Source data:
◇ ◇ ◇ ◇ ◇

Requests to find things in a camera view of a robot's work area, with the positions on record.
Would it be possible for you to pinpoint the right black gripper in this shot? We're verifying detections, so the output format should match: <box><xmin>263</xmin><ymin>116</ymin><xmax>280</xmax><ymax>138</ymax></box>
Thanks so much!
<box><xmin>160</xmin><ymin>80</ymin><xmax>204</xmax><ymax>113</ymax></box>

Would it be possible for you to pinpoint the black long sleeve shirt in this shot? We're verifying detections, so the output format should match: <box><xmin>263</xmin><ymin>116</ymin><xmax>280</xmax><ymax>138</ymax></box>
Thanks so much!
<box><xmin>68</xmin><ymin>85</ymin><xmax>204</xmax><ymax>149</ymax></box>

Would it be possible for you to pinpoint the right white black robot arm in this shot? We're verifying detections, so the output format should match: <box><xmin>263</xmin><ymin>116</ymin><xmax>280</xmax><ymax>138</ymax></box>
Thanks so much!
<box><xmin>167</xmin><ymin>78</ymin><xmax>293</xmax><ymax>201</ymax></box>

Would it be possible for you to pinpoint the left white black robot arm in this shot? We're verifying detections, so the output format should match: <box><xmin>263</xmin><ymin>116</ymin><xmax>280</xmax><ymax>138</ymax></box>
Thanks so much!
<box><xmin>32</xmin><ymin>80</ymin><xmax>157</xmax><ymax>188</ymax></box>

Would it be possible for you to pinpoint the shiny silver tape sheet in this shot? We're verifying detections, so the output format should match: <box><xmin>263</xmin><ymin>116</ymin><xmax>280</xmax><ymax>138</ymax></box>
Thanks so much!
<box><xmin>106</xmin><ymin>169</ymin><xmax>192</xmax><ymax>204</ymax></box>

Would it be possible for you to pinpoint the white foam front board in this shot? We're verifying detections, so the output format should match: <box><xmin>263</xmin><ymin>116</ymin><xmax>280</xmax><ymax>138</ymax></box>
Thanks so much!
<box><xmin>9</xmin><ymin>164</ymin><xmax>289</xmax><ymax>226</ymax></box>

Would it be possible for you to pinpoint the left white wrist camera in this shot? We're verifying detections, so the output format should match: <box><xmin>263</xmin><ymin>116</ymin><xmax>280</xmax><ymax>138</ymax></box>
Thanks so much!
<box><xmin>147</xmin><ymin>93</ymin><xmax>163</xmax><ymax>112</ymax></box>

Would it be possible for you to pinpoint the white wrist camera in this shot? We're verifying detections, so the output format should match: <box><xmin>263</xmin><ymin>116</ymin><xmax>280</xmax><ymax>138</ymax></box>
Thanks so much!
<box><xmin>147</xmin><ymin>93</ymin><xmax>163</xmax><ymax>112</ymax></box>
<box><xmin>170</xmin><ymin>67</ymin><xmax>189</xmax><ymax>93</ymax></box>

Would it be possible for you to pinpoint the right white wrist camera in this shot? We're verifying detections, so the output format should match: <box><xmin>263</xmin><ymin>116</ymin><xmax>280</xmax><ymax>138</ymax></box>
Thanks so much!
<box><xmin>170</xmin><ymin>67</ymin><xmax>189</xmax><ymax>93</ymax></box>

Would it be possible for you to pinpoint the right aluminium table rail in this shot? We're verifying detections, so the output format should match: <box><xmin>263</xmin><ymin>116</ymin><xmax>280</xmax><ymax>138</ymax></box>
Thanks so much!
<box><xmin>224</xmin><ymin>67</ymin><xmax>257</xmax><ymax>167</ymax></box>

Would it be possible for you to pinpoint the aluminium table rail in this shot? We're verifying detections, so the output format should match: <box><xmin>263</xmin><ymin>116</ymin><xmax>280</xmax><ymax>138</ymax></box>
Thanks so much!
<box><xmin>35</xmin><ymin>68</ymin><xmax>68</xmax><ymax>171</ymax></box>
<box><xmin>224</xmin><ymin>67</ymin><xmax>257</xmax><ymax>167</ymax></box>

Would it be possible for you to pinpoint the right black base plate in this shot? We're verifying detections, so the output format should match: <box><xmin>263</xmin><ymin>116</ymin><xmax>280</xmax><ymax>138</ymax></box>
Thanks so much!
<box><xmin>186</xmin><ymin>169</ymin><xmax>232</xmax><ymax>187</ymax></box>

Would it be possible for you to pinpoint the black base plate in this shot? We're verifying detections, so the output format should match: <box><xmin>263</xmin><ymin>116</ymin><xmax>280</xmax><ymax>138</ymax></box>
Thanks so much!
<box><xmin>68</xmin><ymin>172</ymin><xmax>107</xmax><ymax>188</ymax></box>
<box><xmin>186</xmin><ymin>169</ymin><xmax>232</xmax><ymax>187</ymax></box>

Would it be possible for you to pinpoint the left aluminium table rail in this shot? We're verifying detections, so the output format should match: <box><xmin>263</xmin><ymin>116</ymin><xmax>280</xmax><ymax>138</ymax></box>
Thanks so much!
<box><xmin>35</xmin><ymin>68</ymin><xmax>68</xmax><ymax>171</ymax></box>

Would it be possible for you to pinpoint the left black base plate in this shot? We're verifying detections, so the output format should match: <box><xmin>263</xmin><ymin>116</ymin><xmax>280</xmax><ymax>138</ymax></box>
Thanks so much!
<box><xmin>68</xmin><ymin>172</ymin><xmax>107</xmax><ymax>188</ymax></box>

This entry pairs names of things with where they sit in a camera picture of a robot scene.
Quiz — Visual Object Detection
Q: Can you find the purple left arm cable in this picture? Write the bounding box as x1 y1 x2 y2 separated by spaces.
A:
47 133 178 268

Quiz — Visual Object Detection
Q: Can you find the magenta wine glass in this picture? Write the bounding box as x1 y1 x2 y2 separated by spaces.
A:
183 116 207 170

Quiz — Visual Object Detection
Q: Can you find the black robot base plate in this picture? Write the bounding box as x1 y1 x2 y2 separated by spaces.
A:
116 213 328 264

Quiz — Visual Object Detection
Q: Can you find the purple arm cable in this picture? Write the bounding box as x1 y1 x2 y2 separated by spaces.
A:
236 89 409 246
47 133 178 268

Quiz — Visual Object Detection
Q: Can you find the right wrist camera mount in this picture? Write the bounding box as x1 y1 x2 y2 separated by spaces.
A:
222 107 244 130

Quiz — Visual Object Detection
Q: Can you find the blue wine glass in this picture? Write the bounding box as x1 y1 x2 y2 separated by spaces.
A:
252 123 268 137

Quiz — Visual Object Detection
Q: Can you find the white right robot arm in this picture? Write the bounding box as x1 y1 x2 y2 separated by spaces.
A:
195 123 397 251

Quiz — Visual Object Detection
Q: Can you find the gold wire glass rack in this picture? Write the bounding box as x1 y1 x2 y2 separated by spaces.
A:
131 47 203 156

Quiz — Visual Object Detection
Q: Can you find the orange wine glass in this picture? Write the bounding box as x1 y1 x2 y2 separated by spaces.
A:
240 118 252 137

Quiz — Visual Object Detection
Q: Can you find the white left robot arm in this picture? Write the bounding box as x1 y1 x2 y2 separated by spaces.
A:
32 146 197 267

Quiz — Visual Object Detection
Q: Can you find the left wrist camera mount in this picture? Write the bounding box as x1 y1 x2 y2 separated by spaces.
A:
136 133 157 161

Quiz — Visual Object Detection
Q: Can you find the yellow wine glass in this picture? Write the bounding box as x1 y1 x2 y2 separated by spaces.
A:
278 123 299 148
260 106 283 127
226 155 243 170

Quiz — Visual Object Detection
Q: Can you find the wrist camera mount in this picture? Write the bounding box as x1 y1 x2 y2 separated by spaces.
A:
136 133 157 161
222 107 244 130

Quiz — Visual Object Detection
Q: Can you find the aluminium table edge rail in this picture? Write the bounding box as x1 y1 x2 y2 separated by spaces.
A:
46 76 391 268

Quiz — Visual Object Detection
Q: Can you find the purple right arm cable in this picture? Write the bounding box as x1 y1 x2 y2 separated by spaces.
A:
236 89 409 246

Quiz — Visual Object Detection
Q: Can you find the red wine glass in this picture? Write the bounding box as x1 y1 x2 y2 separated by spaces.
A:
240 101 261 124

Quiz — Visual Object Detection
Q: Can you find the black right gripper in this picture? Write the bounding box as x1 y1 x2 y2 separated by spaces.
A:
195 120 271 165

◇ ◇ ◇ ◇ ◇

PROBLEM TO SOLVE ->
The reply should consist solely of the lines above from the one that has "Q: Can you find the white right" through the one that has "Q: Can you find the orange", reproduced exactly.

WRITTEN RESPONSE ->
Q: Can you find the white right robot arm in this picture? Write the bounding box as x1 y1 x2 y2 separated by spaces.
A:
195 123 397 251

Quiz — Visual Object Detection
Q: Can you find the gold wire glass rack in this picture? Write the bounding box as x1 y1 x2 y2 separated by spaces.
A:
131 47 203 156

Quiz — Visual Object Detection
Q: Can you find the orange wine glass in this picture? Write the bounding box as x1 y1 x2 y2 separated by spaces.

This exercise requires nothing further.